• **TASK DIRECTIONS**: A word-for-word repeat of all the data is the goal.
--
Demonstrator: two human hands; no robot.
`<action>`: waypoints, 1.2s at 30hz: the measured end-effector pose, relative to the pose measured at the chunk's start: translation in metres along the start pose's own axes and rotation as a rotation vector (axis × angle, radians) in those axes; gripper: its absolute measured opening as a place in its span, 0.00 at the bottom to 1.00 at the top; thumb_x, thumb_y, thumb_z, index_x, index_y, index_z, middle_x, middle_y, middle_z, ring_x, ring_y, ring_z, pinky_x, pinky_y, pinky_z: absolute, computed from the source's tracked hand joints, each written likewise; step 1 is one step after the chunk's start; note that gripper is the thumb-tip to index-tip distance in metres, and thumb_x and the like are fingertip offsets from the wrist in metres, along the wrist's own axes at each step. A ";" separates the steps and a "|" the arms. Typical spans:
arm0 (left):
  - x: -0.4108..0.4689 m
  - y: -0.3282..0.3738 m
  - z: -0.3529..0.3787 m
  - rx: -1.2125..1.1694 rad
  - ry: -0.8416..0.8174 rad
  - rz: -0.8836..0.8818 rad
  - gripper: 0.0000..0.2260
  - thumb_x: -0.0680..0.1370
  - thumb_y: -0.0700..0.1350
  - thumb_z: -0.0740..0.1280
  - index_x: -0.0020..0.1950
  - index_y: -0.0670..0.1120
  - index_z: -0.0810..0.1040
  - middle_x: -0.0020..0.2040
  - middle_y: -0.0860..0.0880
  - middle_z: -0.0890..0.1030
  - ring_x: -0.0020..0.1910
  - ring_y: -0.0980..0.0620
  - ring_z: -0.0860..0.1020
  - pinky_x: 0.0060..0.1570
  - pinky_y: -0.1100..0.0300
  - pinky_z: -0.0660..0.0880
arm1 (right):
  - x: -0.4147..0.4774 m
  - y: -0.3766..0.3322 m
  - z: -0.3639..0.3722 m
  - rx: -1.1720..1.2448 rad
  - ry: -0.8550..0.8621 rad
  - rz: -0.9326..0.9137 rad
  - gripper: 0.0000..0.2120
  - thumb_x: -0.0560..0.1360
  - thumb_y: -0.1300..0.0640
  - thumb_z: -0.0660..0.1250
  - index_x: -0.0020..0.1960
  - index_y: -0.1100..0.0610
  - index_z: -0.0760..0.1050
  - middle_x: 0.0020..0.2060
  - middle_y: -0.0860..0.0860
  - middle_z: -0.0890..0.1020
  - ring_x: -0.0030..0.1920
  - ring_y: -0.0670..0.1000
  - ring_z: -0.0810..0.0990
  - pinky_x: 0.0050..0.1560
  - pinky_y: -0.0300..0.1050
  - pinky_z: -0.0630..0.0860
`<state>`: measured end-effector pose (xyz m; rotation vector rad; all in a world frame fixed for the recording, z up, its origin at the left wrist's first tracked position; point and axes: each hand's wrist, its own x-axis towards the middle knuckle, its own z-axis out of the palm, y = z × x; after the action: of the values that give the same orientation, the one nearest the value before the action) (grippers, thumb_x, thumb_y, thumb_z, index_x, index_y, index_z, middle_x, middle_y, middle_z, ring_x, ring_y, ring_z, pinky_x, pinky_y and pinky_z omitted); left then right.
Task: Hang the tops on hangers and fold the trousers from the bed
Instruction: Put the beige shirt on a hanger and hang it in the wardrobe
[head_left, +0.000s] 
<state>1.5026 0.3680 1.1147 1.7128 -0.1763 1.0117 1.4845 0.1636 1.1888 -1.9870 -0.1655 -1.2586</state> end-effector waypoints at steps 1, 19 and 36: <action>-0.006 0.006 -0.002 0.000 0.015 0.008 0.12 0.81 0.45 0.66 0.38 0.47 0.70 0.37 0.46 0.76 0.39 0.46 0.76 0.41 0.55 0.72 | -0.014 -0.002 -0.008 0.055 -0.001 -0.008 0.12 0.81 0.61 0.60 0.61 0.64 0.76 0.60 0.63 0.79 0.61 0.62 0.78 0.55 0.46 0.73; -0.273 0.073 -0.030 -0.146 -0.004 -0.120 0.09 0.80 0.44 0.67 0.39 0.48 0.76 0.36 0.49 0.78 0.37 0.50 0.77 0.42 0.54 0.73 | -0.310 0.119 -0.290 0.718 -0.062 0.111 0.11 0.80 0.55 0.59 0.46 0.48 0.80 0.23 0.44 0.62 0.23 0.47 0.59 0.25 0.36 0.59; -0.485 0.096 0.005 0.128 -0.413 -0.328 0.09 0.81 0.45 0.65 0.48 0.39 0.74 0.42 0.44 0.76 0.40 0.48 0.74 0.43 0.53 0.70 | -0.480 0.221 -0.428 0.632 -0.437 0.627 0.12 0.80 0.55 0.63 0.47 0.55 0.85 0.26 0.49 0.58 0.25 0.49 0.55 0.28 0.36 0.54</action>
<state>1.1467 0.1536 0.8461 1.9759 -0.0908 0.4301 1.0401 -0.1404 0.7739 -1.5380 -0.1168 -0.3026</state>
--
• **REPLY**:
Demonstrator: two human hands; no robot.
`<action>`: waypoints, 1.2s at 30hz: the measured end-effector pose, relative to the pose measured at the chunk's start: translation in metres along the start pose's own axes and rotation as a rotation vector (axis × angle, radians) in those axes; gripper: its absolute measured opening as a place in its span, 0.00 at the bottom to 1.00 at the top; thumb_x, thumb_y, thumb_z, index_x, index_y, index_z, middle_x, middle_y, middle_z, ring_x, ring_y, ring_z, pinky_x, pinky_y, pinky_z: absolute, computed from the source's tracked hand joints, each written likewise; step 1 is one step after the chunk's start; note that gripper is the thumb-tip to index-tip distance in metres, and thumb_x and the like are fingertip offsets from the wrist in metres, along the wrist's own axes at each step. A ";" separates the steps and a "|" the arms. Typical spans:
arm0 (left):
  - x: -0.4108..0.4689 m
  - y: -0.3282..0.3738 m
  - z: -0.3529..0.3787 m
  - rx: -1.2125..1.1694 rad
  - ry: -0.8416..0.8174 rad
  - rz: -0.8836..0.8818 rad
  - gripper: 0.0000..0.2260
  - thumb_x: -0.0680..0.1370
  - thumb_y: -0.0700..0.1350
  - thumb_z: -0.0740..0.1280
  - index_x: -0.0020..0.1950
  - index_y: -0.0670..0.1120
  - index_z: -0.0810..0.1040
  - middle_x: -0.0020..0.2040
  - middle_y: -0.0860..0.0880
  - middle_z: -0.0890..0.1030
  - ring_x: -0.0020..0.1910
  - ring_y: -0.0980..0.0620
  - ring_z: -0.0860..0.1020
  - pinky_x: 0.0060..0.1570
  - pinky_y: -0.1100..0.0300
  - pinky_z: -0.0660..0.0880
arm1 (right):
  - x: -0.4147..0.4774 m
  - y: -0.3766..0.3322 m
  - z: -0.3639..0.3722 m
  - rx: -1.1720..1.2448 rad
  - ry: -0.8550..0.8621 rad
  - rz: -0.9326..0.9137 rad
  - gripper: 0.0000..0.2120
  - thumb_x: -0.0560..0.1360
  - thumb_y: -0.1300..0.0640
  - thumb_z: -0.0660..0.1250
  - index_x: -0.0020..0.1960
  - index_y: -0.1100..0.0610
  - index_z: -0.0760..0.1050
  - middle_x: 0.0020..0.2060
  - middle_y: -0.0860..0.0860
  - middle_z: -0.0890..0.1020
  - ring_x: -0.0030..0.1920
  - ring_y: -0.0670..0.1000
  - ring_z: -0.0810..0.0990
  - pinky_x: 0.0050..0.1560
  - pinky_y: -0.0300..0.1050
  - pinky_z: -0.0630..0.0860
`<state>`: measured end-effector pose (xyz m; rotation vector rad; all in a world frame fixed for the recording, z up, its origin at the left wrist's first tracked position; point and axes: each hand's wrist, its own x-axis towards the middle knuckle, its own z-axis out of the palm, y = z × x; after the action: of the values that give the same orientation, the one nearest the value before the action) (grippers, thumb_x, thumb_y, thumb_z, index_x, index_y, index_z, middle_x, middle_y, middle_z, ring_x, ring_y, ring_z, pinky_x, pinky_y and pinky_z omitted); left then right.
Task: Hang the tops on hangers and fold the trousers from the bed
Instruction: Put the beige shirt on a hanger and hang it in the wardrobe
[head_left, +0.000s] 
<state>1.5026 0.3680 1.1147 1.7128 -0.1763 1.0117 1.4845 0.1636 1.1888 -1.9870 -0.1655 -1.2586</state> end-effector waypoints at steps 1, 19 and 36: <action>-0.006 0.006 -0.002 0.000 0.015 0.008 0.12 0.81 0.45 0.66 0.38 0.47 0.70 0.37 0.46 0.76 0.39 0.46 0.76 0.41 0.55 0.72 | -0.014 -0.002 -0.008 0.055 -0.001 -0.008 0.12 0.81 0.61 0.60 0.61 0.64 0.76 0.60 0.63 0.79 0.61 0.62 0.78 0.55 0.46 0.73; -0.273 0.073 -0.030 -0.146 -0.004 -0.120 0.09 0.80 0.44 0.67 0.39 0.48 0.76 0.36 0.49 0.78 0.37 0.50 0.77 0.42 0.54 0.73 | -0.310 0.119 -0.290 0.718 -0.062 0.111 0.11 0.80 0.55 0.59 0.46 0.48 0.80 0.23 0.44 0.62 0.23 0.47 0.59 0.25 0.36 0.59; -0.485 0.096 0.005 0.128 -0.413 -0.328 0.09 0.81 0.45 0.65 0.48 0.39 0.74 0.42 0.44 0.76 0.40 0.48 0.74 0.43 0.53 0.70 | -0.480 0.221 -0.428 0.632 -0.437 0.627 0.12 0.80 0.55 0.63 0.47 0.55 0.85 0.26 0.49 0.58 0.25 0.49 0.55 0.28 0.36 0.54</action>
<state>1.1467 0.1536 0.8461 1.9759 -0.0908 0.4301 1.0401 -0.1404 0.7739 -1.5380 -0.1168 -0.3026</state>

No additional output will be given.